On mastiqua tous deux nos beignets.

— Alors, que s’est-il passé ?

Dans le bureau, un photographe de l’identité criminelle remplissait son office. Deux auxiliaires médicaux semblaient pressés d’emballer le cadavre et de mettre les bouts.

Morelli observait la scène à travers le double vitrage.

— Le médecin légiste situe le décès aux environs de six heures et demie. Autrement dit, l’heure d’ouverture. Apparemment, quelqu’un est entré et l’a flingué. Trois balles en plein visage tirées à bout portant. Pas de trace de vol. Tiroir-caisse intact. Pas de témoins jusqu’à maintenant.

— Un contrat ?

— Ça m’en a tout l’air.

— Ce garage faisait un trafic de plaques minéralogiques ? Dealait de la drogue ?

— Pas que je sache.

— C’est peut-être une vengeance personnelle. Peut-être qu’il se tapait la femme de quelqu’un. Peut-être qu’il avait des dettes.

— Peut-être.

— Peut-être que Kenny est revenu pour le faire taire.
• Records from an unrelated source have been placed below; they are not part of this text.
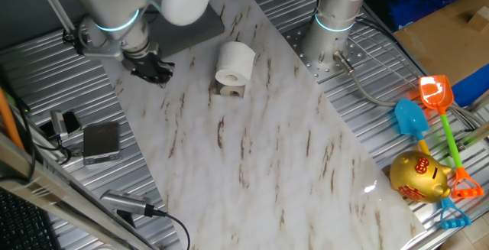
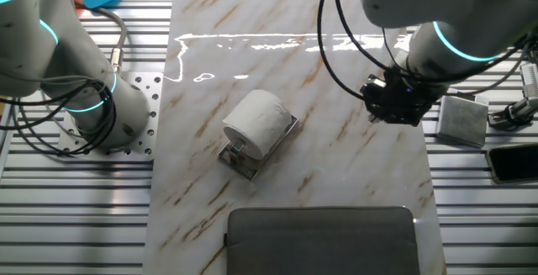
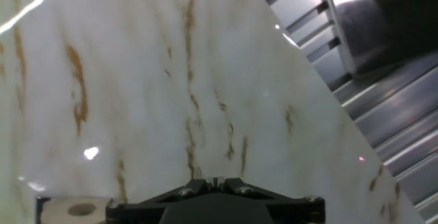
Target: Take the roll of paper down from the shelf
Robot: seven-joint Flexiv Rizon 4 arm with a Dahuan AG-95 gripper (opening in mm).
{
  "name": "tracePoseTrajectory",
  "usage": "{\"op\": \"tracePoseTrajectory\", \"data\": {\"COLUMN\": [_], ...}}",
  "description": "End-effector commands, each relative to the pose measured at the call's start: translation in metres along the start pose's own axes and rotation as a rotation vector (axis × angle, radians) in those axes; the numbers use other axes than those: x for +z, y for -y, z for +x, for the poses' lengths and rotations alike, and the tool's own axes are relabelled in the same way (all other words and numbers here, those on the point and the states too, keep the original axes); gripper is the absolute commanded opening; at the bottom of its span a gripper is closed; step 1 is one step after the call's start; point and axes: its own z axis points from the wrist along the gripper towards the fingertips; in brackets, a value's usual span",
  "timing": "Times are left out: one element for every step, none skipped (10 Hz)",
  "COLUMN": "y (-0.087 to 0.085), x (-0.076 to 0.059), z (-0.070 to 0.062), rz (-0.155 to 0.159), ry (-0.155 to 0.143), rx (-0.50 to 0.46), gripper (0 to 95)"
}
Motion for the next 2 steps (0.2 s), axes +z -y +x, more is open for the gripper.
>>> {"op": "tracePoseTrajectory", "data": {"y": [-0.0007, -0.0007], "x": [0.0003, 0.0004], "z": [0.0003, 0.0002], "rz": [0.004, 0.003], "ry": [-0.002, -0.001], "rx": [0.020, 0.015], "gripper": [0.0, 0.0]}}
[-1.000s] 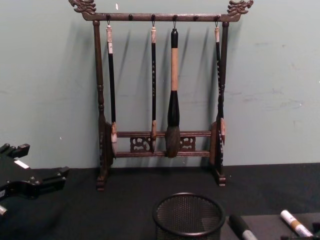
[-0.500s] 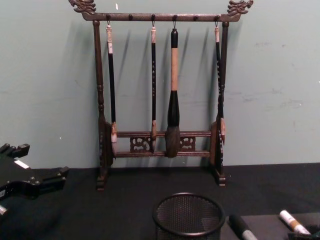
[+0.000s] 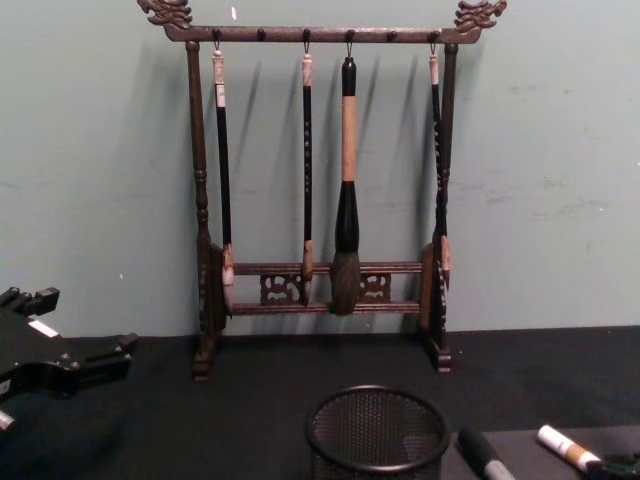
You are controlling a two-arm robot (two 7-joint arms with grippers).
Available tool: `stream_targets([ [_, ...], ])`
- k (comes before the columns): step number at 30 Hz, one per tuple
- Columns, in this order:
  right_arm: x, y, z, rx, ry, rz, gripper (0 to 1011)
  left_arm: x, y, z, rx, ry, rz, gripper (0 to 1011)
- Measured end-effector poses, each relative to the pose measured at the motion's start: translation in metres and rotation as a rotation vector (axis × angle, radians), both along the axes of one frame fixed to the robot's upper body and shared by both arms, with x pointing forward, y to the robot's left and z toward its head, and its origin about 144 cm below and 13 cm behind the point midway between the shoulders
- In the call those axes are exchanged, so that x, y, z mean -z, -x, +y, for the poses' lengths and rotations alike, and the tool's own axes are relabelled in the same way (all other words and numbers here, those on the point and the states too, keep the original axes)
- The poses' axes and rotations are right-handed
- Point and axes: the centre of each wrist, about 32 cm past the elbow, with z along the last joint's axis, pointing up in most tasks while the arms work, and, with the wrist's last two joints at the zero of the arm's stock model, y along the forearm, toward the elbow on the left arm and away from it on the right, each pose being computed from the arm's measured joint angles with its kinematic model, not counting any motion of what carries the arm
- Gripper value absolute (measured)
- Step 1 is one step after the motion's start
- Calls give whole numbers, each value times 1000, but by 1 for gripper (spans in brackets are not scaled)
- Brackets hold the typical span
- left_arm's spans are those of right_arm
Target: Pick up the water-based marker from the table and place it into the pen holder.
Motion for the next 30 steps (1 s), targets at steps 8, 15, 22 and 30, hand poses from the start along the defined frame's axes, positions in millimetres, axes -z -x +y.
stream_targets([
  [8,-1,0,0,-5,-6,-11,175,0,0,0,0,0,0,1001],
  [15,-6,3,-4,-43,-68,-154,175,0,0,0,0,0,0,1001],
  [22,-11,4,-7,-98,-124,-319,175,0,0,0,0,0,0,1001],
  [30,-15,-1,-6,-196,-244,-513,174,0,0,0,0,0,0,1001],
])
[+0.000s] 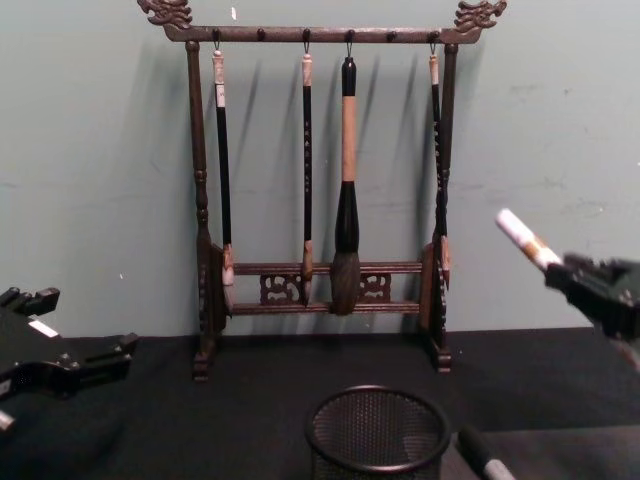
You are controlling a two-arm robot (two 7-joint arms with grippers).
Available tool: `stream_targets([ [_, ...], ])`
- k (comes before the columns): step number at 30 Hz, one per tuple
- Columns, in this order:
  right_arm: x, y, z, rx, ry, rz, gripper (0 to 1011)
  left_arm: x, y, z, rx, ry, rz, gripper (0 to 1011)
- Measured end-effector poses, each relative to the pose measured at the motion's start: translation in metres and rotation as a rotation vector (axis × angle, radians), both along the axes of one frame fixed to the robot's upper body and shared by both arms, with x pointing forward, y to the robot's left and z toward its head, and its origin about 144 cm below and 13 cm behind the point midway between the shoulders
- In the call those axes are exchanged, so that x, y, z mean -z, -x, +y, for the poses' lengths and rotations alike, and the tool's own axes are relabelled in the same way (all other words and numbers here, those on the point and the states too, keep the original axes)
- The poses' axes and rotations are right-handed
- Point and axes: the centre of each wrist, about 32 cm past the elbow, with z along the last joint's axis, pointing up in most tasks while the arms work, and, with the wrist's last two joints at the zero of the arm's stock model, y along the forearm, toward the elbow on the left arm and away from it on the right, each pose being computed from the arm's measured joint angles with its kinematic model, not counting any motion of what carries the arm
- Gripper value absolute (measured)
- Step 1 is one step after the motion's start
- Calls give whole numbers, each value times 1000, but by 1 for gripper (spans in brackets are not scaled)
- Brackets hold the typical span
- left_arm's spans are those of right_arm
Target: Pick up the water-based marker from the table and place it into the pen holder.
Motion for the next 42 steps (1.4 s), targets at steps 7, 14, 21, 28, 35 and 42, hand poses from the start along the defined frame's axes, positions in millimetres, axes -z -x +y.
stream_targets([
  [7,5,-8,16,-81,-89,-60,175,0,0,0,0,0,0,1001],
  [14,8,-16,37,-151,-154,-59,175,0,0,0,0,0,0,1001],
  [21,12,-20,57,-228,-197,-35,174,0,0,0,0,0,0,1001],
  [28,20,-20,76,-287,-219,8,175,0,0,0,0,0,0,1001],
  [35,27,-21,87,-317,-225,54,175,0,0,0,0,0,0,1001],
  [42,33,-21,94,-331,-224,83,175,0,0,0,0,0,0,1001],
])
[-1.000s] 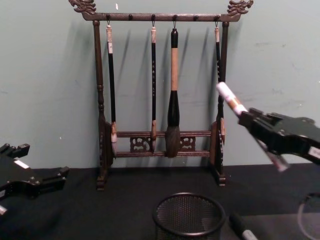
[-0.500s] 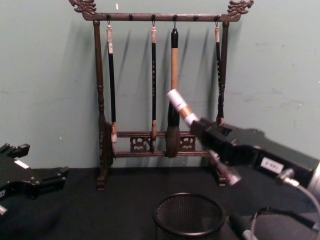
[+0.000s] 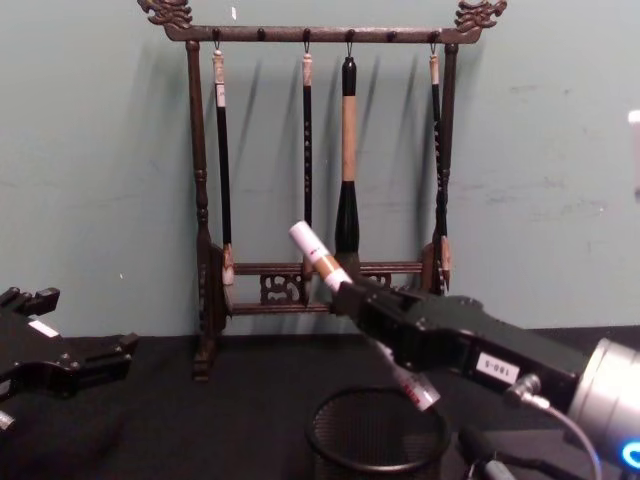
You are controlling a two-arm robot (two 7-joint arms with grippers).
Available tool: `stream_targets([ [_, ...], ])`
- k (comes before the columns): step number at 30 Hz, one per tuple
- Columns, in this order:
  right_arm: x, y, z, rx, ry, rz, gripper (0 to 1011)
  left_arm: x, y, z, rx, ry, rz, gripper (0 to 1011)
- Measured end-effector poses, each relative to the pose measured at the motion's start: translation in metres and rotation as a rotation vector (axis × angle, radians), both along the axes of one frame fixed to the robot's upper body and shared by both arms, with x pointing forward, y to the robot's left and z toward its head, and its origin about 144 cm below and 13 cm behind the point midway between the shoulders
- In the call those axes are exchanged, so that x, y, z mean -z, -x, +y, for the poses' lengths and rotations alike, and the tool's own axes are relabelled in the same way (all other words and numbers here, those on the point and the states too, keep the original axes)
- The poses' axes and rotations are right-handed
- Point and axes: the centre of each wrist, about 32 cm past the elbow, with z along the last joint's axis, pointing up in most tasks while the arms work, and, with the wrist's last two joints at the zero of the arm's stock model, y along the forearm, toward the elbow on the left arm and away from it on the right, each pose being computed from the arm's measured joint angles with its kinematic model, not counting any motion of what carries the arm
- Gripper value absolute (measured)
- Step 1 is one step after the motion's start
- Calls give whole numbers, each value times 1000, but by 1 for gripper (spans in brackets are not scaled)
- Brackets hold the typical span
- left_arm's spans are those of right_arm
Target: Pick up the water-based marker from the table and place it into the pen holder.
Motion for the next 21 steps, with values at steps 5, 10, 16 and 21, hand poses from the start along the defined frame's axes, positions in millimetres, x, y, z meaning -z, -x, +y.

Morelli ne bougeait pas d’un pouce.

— Peut-être.

— Tu crois que Kenny serait capable de faire ça ?

Morelli haussa les épaules.

— Difficile de dire ce dont Kenny serait capable.

— Tu as vérifié le numéro de la voiture d’hier soir ?

— Ouais. Elle appartient à mon cousin Léo.

Je lui lançai un regard surpris et interrogateur.

— On est une famille étendue, dit-il. J’ai un peu pris mes distances.

— Tu vas aller lui parler ?

— Dès que je serai parti d’ici.

Je bus quelques gorgées de café brûlant et surpris le regard de Morelli scotché à mon gobelet en plastique.

— Mais avant, tu as envie d’un bon café bien chaud, c’est ça ? lui dis-je.

— Je serais prêt à tuer pour du café.